Meet the Tesla of the backup world – Datos IO (no, it doesn't make boxes that catch fire)

Data protection for distributed software

Analysis Startup Datos IO is the Tesla of the backup industry, redesigning data protection for distributed apps and focussing on high-end customers with code to solve specific problems no one else can solve anywhere near as well.

It now has ten paying customers for its RecoverX distributed database backup product, six months after its June 2016 launch. We have discussed it here and here. The software uses semantic deduplication as part of its armory, and that's what we are going to look at here.

RecoverX backs up non-relational databases running on-premises or in the Amazon Web Services (AWS), Google and other clouds. V1.5 RecoverX supports Google Compute Engine and Google Cloud Storage. It helps Google Cloud Platform users protect their next-generation apps hosted on non-relational databases (NoSQL, cloud, graph and more) deployed in IaaS and PaaS environments.

The ten represent financial services, retail, eCommerce, media and entertainment, healthcare, and internet of things (IoT). Ayla Networks is the IoT customer and Datos IO backs up its AWS cloud infrastructure and non-relational databases. It bought RecoverX after finding script-based backup unsuitable because of costs and inability to scale.

The retail customer is a Fortune 100 big-box home improvement retail business that migrated its existing e-commerce applications from on-premises data centers to public cloud with the Google Cloud Platform (GCP), to meet compliance standards and enhance operational efficiency.
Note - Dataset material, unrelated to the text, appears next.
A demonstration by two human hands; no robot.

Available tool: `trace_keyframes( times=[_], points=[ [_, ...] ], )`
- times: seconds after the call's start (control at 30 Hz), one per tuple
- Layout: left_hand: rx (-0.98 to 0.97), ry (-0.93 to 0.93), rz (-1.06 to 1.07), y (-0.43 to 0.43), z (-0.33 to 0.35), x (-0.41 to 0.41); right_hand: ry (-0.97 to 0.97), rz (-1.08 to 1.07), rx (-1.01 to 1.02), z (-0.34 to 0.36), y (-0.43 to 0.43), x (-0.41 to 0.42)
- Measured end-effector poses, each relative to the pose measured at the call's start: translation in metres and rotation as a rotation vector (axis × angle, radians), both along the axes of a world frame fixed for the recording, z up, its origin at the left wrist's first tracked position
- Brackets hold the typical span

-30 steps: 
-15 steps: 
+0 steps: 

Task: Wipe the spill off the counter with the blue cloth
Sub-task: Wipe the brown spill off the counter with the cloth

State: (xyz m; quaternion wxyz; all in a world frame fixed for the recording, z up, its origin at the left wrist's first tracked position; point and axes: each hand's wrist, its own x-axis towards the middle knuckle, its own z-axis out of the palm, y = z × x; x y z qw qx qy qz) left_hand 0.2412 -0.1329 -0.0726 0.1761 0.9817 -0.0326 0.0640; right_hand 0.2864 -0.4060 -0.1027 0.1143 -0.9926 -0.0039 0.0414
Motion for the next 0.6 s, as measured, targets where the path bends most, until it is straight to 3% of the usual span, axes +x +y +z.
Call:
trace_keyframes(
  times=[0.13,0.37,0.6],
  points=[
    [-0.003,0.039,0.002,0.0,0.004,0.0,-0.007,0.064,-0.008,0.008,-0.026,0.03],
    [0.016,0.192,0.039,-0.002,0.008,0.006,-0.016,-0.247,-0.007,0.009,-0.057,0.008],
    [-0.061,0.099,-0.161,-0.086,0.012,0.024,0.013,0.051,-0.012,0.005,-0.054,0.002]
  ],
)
Cassandra DBA Ishinder Singh's tweet asking if Datos IO had won Home Depot as a customer

Another customer is Barracuda Networks.

Datos IO says "RecoverX is founded upon Consistent Orchestrated Distributed Recovery (CODR), next-generation scale-out data protection architecture that is based on elastic compute services that can be auto-scaled with load, removes the dependency on media servers, and transfers data in parallel to and from file-based and object-based secondary storage. CODR allows RecoverX to provide scalable versioning so that enterprises can protect and back up their data at any interval and granularity. It enables one-click, orchestrated and repair-free recovery for both operational recovery and test/dev use cases, as well as industry-first semantic de-duplication that allows customers to save up to 70 percent on secondary storage costs."

So what is semantic deduplication? A downloadable PDF from Datos IO's webpage is a research paper by several authors, including Datos IO cofounders CEO Tarun Thakur and CTO Prasenjit Sarkar. Its abstract discusses the backup and restore problem of next-generation eventually consistent storage systems (NECST – think non-relational databases like Cassandra and MongoDB) and suggests "a deep semantic understanding of the data stored within the system of interest as a solution."

The paper describes how such "modern systems no longer store data on disks (or SSDs) within a single machine, but rather spread data across many machines in replicated fashion; the replication is implemented in an eventually consistent manner ... The core problem, as we outline, is simple: that tools and systems cannot readily obtain an efficient, consistent, and logical view of data beneath these complex, diverse, and distributed NECST systems."

And then they say:

We believe that the key to success centers upon a deep semantic understanding of the data being stored within these new storage systems. Only by monitoring and inspecting I/O traffic and reconstructing its meaning (i.e., whether a quorum has been reached, or exactly how a particular data item has been replicated) can critical NECST management functions be implemented in an efficient and scalable manner.

Thus the first characteristic of semantic deduplication is that it is app-aware, with the app being the non-relational database.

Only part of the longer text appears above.